Kurz is three years younger than North Korea’s Kim Jong-un, and eight years younger than France’s Emmanuel Macron.

Foreign Minister Kurz propelled his party to the top of polls when he became leader in May, dislodging the far-right Freedom Party (FPO) that had led the polls for a year.

He has pledged to take a hard line on refugees and prevent a repeat of Europe's migration crisis — a message that has proved popular in Austria, where many voters say the country was overrun after opening its borders in 2015 to hundreds of asylum seekers from the Middle East and elsewhere.

Kurz said he will shut the main migrant routes into Europe, via the Balkans and the Mediterranean. He also plans to cap benefits for refugees at well below the standard level and bar other foreigners from receiving such payments until they have lived in the country for five years.

"We must stop illegal immigration to Austria because otherwise there will be no more order and security," Kurz told tabloid daily Oesterreich on Friday.

Chancellor Christian Kern's Social Democrats (SPO) are in coalition with the OVP, but Kurz ended that alliance when he took over his party in May, forcing today’s snap election.

Opinion polls show the conservatives ahead with around a third of the vote and a close race for second between the Social Democrats and the FPO, whose candidate nearly won last year's presidential election.

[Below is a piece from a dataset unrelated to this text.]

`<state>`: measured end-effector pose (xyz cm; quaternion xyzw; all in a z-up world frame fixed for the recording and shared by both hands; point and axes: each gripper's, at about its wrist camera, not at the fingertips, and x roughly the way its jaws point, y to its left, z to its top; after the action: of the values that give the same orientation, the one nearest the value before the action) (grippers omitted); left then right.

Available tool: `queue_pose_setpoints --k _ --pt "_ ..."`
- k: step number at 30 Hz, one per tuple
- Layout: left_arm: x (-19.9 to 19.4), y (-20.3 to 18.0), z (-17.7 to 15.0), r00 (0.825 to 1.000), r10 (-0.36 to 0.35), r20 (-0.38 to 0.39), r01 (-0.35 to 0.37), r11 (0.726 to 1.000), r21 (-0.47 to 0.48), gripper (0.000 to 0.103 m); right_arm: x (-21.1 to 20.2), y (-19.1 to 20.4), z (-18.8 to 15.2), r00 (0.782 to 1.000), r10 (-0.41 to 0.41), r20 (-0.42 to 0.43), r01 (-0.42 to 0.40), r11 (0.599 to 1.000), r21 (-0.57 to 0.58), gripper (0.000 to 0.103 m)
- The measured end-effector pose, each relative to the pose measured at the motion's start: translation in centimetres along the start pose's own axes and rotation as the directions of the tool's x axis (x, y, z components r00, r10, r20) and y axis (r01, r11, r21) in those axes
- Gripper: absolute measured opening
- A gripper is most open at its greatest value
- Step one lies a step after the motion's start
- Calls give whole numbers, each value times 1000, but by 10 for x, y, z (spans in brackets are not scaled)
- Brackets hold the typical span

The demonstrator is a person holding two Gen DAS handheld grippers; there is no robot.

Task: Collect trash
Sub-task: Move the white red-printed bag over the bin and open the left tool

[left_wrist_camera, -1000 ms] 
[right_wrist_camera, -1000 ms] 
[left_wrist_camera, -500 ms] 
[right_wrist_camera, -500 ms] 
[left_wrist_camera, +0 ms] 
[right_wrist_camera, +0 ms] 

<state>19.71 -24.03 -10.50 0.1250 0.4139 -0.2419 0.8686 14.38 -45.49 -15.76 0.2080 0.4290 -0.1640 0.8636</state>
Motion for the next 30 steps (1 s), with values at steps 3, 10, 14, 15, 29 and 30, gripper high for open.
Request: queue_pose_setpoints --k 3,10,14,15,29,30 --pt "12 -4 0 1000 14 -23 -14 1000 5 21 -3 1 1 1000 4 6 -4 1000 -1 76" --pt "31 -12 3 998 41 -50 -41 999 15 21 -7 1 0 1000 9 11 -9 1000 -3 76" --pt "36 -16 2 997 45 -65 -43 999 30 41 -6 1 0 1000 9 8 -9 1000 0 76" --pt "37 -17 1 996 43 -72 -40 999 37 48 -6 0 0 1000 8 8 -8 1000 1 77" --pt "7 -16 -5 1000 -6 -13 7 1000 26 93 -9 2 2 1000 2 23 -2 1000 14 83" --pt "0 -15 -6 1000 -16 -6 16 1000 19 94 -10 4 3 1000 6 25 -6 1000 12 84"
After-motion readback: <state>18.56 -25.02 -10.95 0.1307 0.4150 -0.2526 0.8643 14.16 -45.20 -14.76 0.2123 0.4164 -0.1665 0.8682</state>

That gives the FPO, which currently has a fifth of seats in parliament and is in government in two of Austria's nine provinces, a good chance of entering a national coalition, with Kurz and Kern at loggerheads.

Kurz has said he wants to shake up Austrian politics, which for decades has been dominated by a coalition between his party and the Social Democrats. His opponents say he is merely a new face on a party in power in various coalitions for 30 years.

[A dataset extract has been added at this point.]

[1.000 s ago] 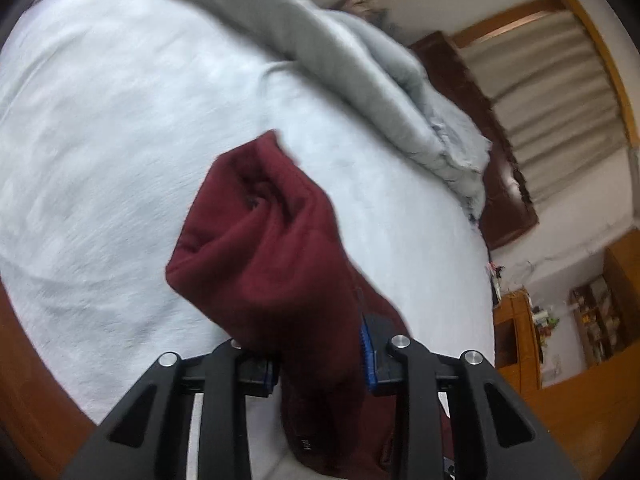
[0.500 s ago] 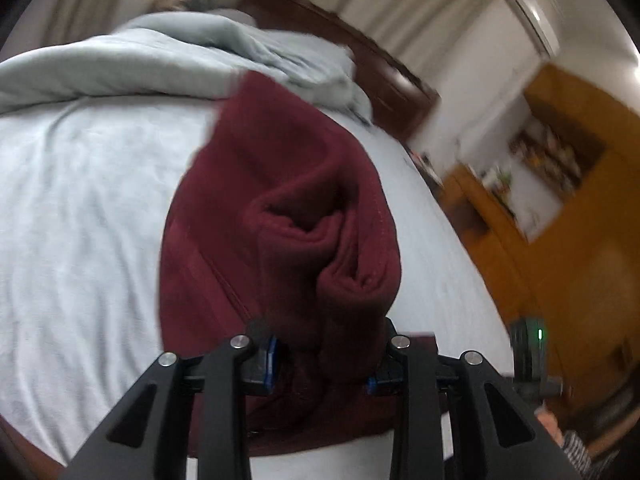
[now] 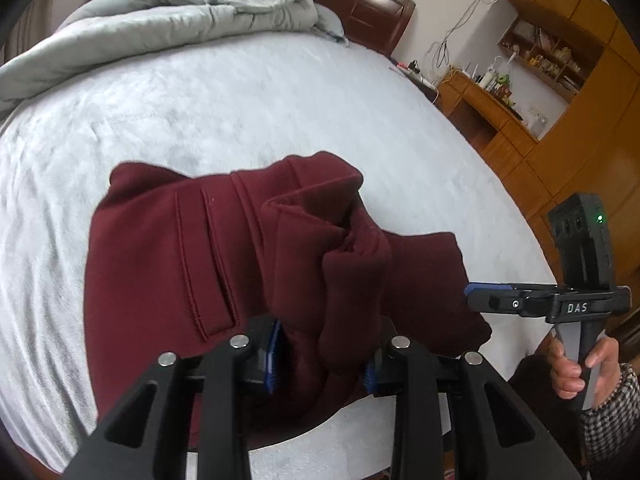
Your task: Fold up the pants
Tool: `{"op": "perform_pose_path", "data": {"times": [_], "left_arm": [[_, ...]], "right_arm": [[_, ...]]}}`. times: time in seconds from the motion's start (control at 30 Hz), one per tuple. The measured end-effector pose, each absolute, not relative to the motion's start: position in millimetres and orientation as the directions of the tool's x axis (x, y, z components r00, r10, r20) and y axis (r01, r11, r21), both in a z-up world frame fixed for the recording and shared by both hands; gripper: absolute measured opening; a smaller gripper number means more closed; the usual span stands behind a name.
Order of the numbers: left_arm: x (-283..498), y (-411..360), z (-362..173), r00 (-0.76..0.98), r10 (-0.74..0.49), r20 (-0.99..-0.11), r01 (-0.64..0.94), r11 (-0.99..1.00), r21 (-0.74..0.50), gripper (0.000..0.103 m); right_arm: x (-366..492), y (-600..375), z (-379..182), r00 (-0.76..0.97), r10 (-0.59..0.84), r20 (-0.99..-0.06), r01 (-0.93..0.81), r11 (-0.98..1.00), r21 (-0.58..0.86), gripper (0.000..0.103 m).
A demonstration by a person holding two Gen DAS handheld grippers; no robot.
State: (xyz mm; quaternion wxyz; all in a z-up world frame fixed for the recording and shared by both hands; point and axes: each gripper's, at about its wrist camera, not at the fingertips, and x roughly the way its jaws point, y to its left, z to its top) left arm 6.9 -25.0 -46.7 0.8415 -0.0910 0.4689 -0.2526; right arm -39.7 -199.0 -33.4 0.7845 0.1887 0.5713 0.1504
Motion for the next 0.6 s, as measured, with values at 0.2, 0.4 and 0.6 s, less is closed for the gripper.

Leaders of all three top parties warned voters to be sceptical about polling in a bid to improve turnout.

"You should not pay attention to opinion polls. You should instead go by the atmosphere here," FPO leader Heinz-Christian Strache told cheering supporters at a shopping mall in Vienna on Saturday.

The FPO has accused Kurz of copying its ideas and Strache called him an "impersonator". Strache's FPO wants to shut certain sectors of the economy to non-EU workers, limit the proportion of foreign pupils per classroom and deport foreign convicts to their home countries.

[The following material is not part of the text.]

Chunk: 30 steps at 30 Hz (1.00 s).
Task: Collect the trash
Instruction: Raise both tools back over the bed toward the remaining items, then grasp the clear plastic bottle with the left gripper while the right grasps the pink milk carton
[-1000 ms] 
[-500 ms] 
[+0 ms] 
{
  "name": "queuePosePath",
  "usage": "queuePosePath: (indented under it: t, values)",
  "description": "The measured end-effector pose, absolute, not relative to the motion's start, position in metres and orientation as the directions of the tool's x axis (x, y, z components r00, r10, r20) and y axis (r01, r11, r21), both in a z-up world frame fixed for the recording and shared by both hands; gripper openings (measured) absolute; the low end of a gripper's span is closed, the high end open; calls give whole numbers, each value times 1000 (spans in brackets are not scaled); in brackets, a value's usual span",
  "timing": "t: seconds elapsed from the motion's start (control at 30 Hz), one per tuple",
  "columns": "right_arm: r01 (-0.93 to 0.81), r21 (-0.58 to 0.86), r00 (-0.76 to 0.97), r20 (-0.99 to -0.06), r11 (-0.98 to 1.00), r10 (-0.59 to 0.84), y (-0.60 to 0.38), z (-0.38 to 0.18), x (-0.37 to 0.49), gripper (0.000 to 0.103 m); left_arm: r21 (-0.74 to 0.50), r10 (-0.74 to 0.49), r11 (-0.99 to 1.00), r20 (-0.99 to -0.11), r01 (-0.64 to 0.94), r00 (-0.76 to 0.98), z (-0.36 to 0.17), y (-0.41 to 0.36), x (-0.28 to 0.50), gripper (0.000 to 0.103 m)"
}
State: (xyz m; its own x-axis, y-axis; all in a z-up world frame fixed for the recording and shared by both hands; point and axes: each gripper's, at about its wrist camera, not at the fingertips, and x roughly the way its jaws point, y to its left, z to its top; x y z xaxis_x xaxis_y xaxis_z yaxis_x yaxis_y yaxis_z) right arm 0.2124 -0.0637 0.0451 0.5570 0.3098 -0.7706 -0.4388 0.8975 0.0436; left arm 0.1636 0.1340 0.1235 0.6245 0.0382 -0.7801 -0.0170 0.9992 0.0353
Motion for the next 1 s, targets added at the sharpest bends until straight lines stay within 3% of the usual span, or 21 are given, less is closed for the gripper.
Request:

The Social Democrats were hit two weeks ago by a smear scandal that forced their chairman to step down.

"You must … go to your neighbours, go into bars, go to your friends and tell them what is at stake," Kern told a rally in Vienna on Saturday, calling Kurz a candidate of the rich.

He warned of a repeat of the OVP-FPO coalition in the early 2000s that was marked by financial scandals and street protests.

More than 15 years later, few expect a similar uproar if the FPO did enter government, partly given the rise of similar movements in countries such as France and Germany.

Three smaller parties are polling between four per cent, which is the threshold for entering parliament, and six per cent.

The last polling stations close at 3pm GMT and the first projections are due minutes later. A final count is expected later in the evening, though large numbers of postal ballots could mean final results come on Monday.